**Task instructions**. Give a verbatim copy of the lines below, minus the pictures.

**Provided data**.
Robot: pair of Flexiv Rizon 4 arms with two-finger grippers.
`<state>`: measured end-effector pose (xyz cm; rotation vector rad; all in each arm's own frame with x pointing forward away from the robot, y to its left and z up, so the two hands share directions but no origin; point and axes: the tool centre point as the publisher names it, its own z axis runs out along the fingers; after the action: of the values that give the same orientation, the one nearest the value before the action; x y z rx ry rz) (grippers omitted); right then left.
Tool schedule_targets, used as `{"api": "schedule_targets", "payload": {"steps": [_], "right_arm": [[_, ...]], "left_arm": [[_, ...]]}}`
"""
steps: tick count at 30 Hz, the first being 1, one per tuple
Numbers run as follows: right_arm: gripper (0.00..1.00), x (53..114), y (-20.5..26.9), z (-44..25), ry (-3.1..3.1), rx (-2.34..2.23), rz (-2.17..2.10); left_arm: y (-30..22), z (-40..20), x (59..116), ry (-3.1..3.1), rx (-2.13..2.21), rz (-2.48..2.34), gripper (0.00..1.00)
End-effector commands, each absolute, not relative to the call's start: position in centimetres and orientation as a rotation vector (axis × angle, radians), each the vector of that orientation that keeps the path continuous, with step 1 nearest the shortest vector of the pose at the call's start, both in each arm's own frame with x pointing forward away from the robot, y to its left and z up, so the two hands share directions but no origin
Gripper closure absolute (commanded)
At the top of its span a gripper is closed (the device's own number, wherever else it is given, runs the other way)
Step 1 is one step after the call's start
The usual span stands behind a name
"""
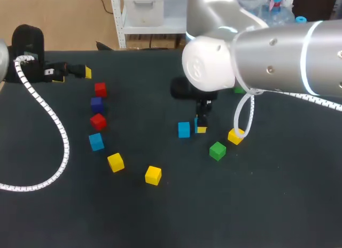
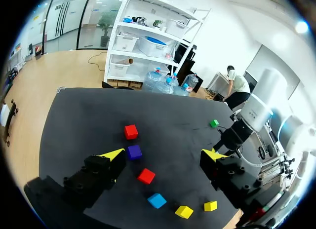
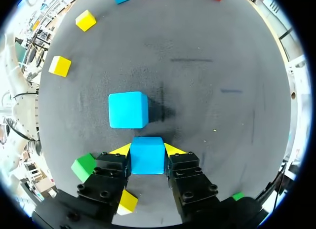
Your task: Place the blue cubes, place green cubes on the blue cubes, place the yellow cubes on the green cubes, then place the red cubes on the yellow cubes, and place purple cube on the red cubes.
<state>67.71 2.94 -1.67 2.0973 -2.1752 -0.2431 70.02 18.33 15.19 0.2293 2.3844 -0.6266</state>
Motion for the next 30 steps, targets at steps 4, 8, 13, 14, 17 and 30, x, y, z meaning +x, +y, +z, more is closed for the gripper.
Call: {"api": "schedule_targets", "payload": {"steps": [4,8,13,14,17,30], "right_arm": [[1.00,66.7,2.5,-2.0,-2.202,2.102,-0.248],[1.00,66.2,2.2,-1.5,-2.215,2.107,-0.239],[1.00,66.0,2.2,-1.3,-2.216,2.115,-0.238],[1.00,66.0,2.2,-1.3,-2.216,2.117,-0.239],[1.00,66.0,2.4,-1.3,-2.206,2.124,-0.235],[1.00,65.9,2.8,-1.8,-2.180,2.138,-0.245]], "left_arm": [[18.5,15.1,70.0,2.378,0.232,-0.633,0.00],[18.5,15.1,70.0,2.378,0.232,-0.633,0.00],[18.5,15.1,70.0,2.378,0.232,-0.633,0.00],[18.5,15.1,70.0,2.378,0.232,-0.633,0.00],[18.5,15.1,70.0,2.378,0.232,-0.633,0.00],[18.5,15.1,70.0,2.378,0.232,-0.633,0.00]]}}
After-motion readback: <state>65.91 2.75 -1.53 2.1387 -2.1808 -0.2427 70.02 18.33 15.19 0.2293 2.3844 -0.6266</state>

**Response for this exercise**.
Robot: pair of Flexiv Rizon 4 arms with two-finger grippers.
`<state>`: measured end-effector pose (xyz cm; rotation vector rad; all in each arm's own frame with x pointing forward away from the robot, y to its left and z up, so the two hands share directions but no origin; point and axes: the tool centre point as the publisher names it, its own z axis runs out along the fingers; after the action: of the values that give the same orientation, the one nearest the value before the action; x y z rx ry rz) (grippers omitted); right then left.
Tool schedule_targets, used as `{"api": "schedule_targets", "payload": {"steps": [_], "right_arm": [[_, ...]], "left_arm": [[_, ...]]}}`
"""
steps: tick count at 30 Hz, the first being 1, one per tuple
Numbers run as follows: right_arm: gripper (0.00..1.00), x (53..114), y (-20.5..26.9), z (-44..25), ry (-3.1..3.1), rx (-2.34..2.23), rz (-2.17..2.10); left_arm: y (-30..22), z (-40..20), x (59..116), ry (-3.1..3.1), rx (-2.13..2.21), rz (-2.48..2.34), gripper (0.00..1.00)
End-effector commands, each absolute, not relative to the call's start: position in centimetres and orientation as a rotation vector (axis × angle, radians), each the vector of that orientation that keeps the path continuous, with step 1 nearest the shortest vector of the pose at the call's start, both in each arm's own frame with x pointing forward away from the robot, y to its left and z up, so the two hands share directions but no origin
Gripper closure absolute (commanded)
At the top of its span a gripper is closed (the device's own number, wherever else it is given, runs the other way)
Step 1 is one step after the call's start
The usual span stands behind a name
"""
Your task: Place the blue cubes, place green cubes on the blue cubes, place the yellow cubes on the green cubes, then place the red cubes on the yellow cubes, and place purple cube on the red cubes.
<state>67.71 2.94 -1.67 2.0973 -2.1752 -0.2431 70.02 18.33 15.19 0.2293 2.3844 -0.6266</state>
Motion for the next 30 steps, targets at steps 4, 8, 13, 14, 17 and 30, x, y, z meaning +x, +y, +z, more is closed for the gripper.
Call: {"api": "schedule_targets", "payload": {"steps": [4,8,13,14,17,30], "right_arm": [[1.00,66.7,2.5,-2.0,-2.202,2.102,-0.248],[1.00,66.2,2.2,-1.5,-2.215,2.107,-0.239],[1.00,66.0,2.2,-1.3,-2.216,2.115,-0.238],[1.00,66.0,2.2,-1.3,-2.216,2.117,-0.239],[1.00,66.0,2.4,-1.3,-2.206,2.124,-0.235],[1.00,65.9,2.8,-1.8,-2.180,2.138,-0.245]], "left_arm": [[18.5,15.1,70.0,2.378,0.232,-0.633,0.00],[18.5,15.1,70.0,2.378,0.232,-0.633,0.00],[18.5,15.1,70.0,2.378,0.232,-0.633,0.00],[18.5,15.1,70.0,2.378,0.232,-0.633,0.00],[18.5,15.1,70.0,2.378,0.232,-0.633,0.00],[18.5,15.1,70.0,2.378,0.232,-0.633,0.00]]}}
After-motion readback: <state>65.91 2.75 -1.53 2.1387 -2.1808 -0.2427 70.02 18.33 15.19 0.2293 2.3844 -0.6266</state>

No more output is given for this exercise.